116 3rd St SE
Cedar Rapids, Iowa 52401
People can change, even celebrities.
Comic/actress Chelsea Handler has perhaps added years to her life by dialing it down and dealing with issues that she avoided for a long time.
Much of her 2019 book — the amusing, entertaining and surprising “Life Will Be The Death of Me” — is revelatory.
“It was very cathartic,” Handler, 47, said by phone from Los Angeles. “I spent much of my life blocking out trauma, which isn't good for anybody. When my brother died when I was 9 years old, I just blocked it out. You can't go through life not dealing with the deaths, which changes your life.”
Her brother, Chet, was 22 when he died in a hiking accident in the Grand Tetons in 1984. His death became a focal point of Handler’s book.
What: Comedian Chelsea Handler
Where: Paramount Theatre, 123 Third Ave. SE, Cedar Rapids
When: 8 p.m. April 14, 2022
Tickets: $49.50 to- $219.50; creventslive.com/events/2021/chelsea-handler
“I discovered that it’s an issue that I can talk about, since people can relate to it,” Handler said. “Everybody has lost somebody. ... It’s important to grieve, to get that out of your system. You have to deal with it. But we can't grieve forever. What we need to do is to honor those who have passed away. If you grieve and honor them, it’s a way of fixing yourself.”

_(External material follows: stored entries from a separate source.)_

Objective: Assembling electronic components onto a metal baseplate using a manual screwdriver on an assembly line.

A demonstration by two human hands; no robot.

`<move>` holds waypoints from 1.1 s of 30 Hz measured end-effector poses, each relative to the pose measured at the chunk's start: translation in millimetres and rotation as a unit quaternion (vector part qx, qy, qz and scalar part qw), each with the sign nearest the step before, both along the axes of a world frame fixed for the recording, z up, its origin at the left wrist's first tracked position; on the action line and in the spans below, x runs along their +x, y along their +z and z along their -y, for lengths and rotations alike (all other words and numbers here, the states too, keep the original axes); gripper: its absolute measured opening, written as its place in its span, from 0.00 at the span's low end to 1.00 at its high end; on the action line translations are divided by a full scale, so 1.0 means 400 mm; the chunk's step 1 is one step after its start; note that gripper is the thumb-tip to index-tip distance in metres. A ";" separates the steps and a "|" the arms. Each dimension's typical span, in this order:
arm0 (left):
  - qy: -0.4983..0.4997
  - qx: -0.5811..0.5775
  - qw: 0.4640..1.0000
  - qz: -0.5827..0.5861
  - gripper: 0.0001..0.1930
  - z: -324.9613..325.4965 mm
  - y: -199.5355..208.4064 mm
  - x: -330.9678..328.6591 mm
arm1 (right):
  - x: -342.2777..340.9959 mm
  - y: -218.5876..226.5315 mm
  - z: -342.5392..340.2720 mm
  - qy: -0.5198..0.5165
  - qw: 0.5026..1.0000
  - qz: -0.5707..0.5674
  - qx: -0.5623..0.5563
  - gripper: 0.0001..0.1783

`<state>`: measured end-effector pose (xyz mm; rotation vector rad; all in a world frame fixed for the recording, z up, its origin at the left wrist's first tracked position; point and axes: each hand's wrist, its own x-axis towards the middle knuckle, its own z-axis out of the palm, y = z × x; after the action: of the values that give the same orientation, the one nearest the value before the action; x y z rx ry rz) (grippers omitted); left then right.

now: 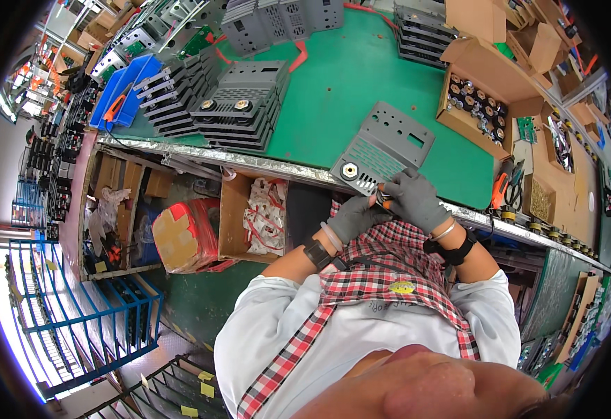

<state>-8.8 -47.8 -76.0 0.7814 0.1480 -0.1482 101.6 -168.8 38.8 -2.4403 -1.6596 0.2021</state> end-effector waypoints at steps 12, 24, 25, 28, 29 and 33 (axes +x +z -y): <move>-0.006 -0.045 0.999 0.014 0.15 0.000 0.004 0.001 | -0.003 0.005 -0.003 0.053 0.996 0.068 -0.018 0.13; -0.004 -0.146 0.988 -0.047 0.14 -0.001 -0.028 0.004 | 0.021 0.010 -0.015 0.052 0.999 0.002 0.012 0.09; -0.006 -0.146 0.988 -0.047 0.14 0.001 -0.024 0.004 | 0.022 0.003 -0.013 0.047 0.998 -0.002 0.042 0.09; 0.004 -0.188 0.979 -0.079 0.13 0.010 -0.014 0.002 | 0.010 -0.013 -0.028 -0.014 0.999 0.041 -0.032 0.11; 0.011 -0.056 0.998 -0.037 0.13 0.015 -0.016 0.001 | 0.012 -0.024 -0.027 -0.018 0.999 0.039 -0.033 0.11; 0.028 0.069 0.997 -0.014 0.15 0.012 0.036 -0.010 | 0.026 -0.033 -0.025 -0.079 0.997 0.026 -0.001 0.12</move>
<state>-12.9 -52.8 -61.6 0.9116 0.2079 -0.0961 112.1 -158.9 25.5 -2.5851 -1.4765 0.1185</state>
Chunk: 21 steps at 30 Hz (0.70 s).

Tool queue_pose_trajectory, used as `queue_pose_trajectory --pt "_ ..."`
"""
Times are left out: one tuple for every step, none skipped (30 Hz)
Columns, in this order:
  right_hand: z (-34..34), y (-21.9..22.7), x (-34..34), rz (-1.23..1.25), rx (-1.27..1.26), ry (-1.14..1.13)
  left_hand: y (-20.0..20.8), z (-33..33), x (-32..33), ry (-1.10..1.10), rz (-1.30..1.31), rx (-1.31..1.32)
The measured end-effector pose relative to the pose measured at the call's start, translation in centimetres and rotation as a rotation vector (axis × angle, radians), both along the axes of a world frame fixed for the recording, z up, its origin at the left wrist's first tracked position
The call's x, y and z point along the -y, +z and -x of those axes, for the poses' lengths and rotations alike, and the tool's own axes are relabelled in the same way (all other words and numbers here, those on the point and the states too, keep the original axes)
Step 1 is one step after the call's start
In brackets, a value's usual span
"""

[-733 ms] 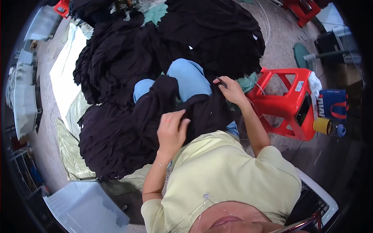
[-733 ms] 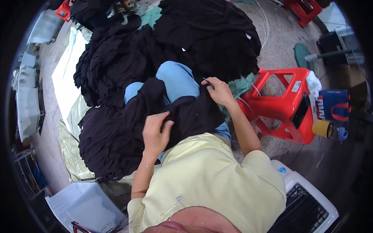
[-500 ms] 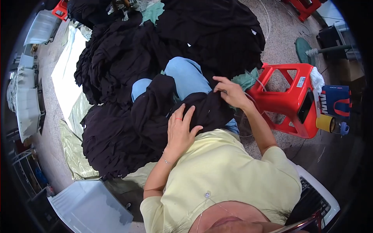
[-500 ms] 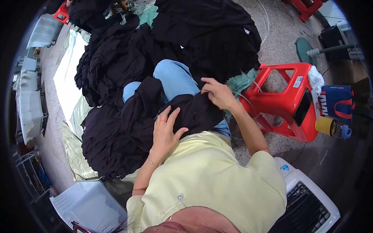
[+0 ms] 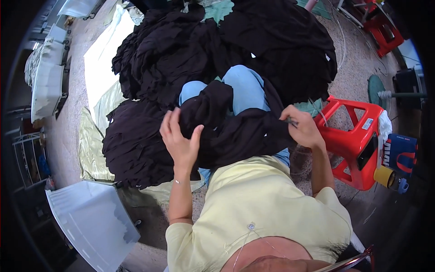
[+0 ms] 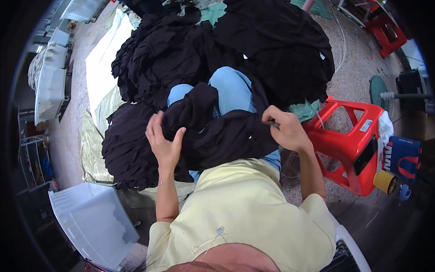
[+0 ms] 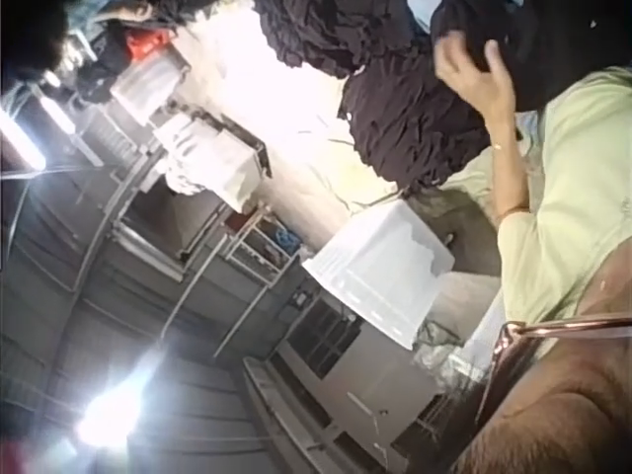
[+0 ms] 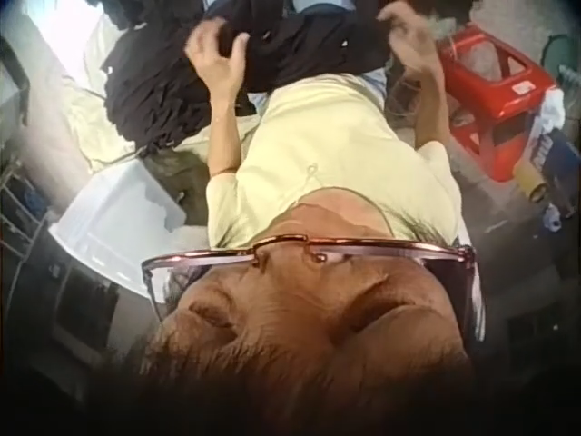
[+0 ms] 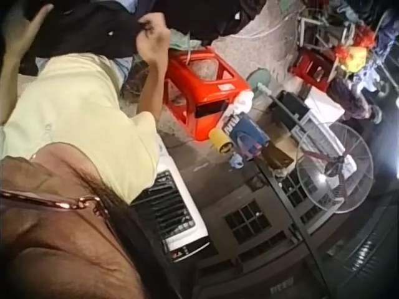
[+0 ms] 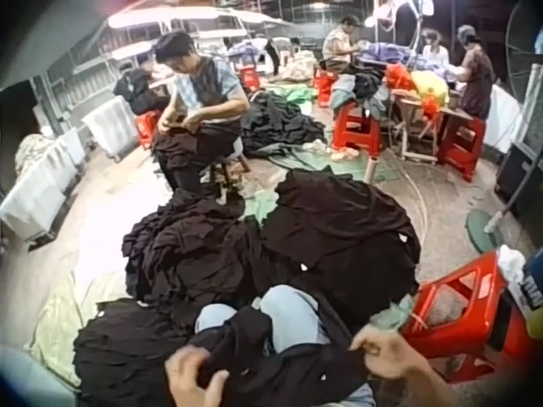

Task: Inspecting black garments from a pile on the floor and trimming excess threads or labels using small snips.

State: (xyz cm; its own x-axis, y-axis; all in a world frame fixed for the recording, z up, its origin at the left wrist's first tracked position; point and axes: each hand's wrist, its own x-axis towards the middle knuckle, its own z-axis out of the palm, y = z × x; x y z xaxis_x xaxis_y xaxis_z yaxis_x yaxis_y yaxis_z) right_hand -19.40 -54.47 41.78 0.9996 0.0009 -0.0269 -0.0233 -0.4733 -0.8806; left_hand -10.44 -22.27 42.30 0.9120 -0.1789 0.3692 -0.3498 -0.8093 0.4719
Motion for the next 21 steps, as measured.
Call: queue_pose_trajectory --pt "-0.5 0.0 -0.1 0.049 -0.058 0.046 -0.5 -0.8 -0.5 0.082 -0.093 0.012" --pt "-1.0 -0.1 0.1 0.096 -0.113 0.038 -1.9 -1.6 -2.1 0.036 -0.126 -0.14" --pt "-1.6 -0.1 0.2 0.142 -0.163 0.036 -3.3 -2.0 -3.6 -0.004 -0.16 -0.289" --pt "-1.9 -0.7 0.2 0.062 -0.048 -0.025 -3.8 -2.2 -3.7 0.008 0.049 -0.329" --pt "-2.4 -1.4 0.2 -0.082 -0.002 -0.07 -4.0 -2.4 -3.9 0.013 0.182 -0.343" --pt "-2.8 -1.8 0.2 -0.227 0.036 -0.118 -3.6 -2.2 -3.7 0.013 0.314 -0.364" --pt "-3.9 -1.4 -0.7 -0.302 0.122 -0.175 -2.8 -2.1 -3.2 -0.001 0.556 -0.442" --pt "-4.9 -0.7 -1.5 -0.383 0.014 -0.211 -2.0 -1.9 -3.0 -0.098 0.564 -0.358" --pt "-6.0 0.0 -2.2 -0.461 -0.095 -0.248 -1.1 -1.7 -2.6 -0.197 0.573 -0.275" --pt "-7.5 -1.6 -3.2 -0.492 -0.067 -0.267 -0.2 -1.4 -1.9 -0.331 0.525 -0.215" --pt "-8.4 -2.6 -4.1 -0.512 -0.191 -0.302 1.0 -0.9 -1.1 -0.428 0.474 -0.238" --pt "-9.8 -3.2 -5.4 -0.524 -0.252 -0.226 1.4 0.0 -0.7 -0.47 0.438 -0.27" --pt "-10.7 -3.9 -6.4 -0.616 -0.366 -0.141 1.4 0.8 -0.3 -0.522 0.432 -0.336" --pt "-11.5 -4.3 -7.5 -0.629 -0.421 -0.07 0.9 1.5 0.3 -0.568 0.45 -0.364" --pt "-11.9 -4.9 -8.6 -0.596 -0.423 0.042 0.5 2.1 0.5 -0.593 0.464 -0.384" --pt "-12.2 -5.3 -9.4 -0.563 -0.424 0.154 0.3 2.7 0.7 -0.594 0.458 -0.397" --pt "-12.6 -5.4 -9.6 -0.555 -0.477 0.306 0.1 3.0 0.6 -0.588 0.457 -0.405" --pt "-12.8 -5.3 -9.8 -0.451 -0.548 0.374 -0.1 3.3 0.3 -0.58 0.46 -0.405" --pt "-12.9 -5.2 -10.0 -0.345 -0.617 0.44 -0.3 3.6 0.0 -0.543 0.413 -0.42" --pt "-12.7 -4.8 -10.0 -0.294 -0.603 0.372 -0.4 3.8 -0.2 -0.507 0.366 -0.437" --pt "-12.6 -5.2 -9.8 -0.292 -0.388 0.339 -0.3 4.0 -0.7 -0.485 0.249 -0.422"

Handler, who will perform April 14, 2022, at the Paramount Theatre in Cedar Rapids, was inspired to write her sixth book after the 2016 presidential election.
“I had to see a psychiatrist after the election,” she said. “The book is about harnessing all of my outrage. I had all of these negative connotations with therapy. I associated words like universal, gratitude and kale with therapy, and it made me nauseous. But I discovered why people love therapy. It's so valuable. I had to stop being such a baby and embrace it.”
Now Handler is healthier and in a better mental state.
“I'm happier,” she said. “There are a couple of things that have helped change me for the better. I love to ski. That just takes me away from everything. It’s great exercise and it helps me mentally. I also meditate, which has helped me more than you can imagine.”
Handler, who remains acerbic and hilarious after tending to her personal needs, has morphed, just like she did when she evolved from teen to adult.
“I was a rebellious kid,” she said. ”I went through a rebellious stage from when I was 11 until I was about 20. I finally calmed down a bit. But I've always had this rebellious streak and it’s served me well in my career.“
And what a career it’s been. Shortly after arriving in Hollywood, Handler scored TV acting gigs on “The Bernie Mac Show,” “My Wife and Kids” and “The Practice,” while working the comedy clubs and supporting herself as a waitress. After establishing herself in stand-up, she began hosting “The Chelsea Handler Show” on E! in 2006.
Unlike many of her peers, who are concerned with how they are perceived on social media, Handler has never pulled punches.
“I was never one to hold back when it came to performing or calling someone out,” she said.
Yet Handler is a beloved figure.
“Chelsea is one of the nicest, most wonderful people,” comic Jo Koy said. “I loved being on her show. She treats people so well. I have nothing but kind words to say about her.”
Handler, whom Time magazine named to its 2012 list of the 100 most influential people in the world, has become an activist. She has worked with EMILY's List, an advocacy group that helps elect pro-choice Democratic women.
However, Handler indicates that she has no interest in entering politics.
“I couldn't survive on that salary,” she quipped.
Handler would like to see women break the political glass ceiling and gain equal rights and pay.
“It's about being vocal and strong enough to let people know the truth,” she said. “Women should have no shame. ... We need to talk about what we're not supposed to talk about, and stand up.”
Her activism extends in several directions. The Human Rights Campaign, an LGBTQ advocacy group that lists Chelsea Clinton and Bruce Springsteen among its supporters, honored Handler with an Ally for Equality Award.
When Handler isn't stumping for a cause, she relaxes. She revealed how she has become so mellow at midlife.
“I rediscovered cannabis when I couldn't drink, when I was so angry,” Handler said. “Cannabis opened my mind up and actually led me to meditation. The crazy thing that led me to cannabis, meditation and my book, and my new and improved outlook on life was Donald Trump. If I didn't get so depressed over his election, my life wouldn't have changed in such a positive manner.”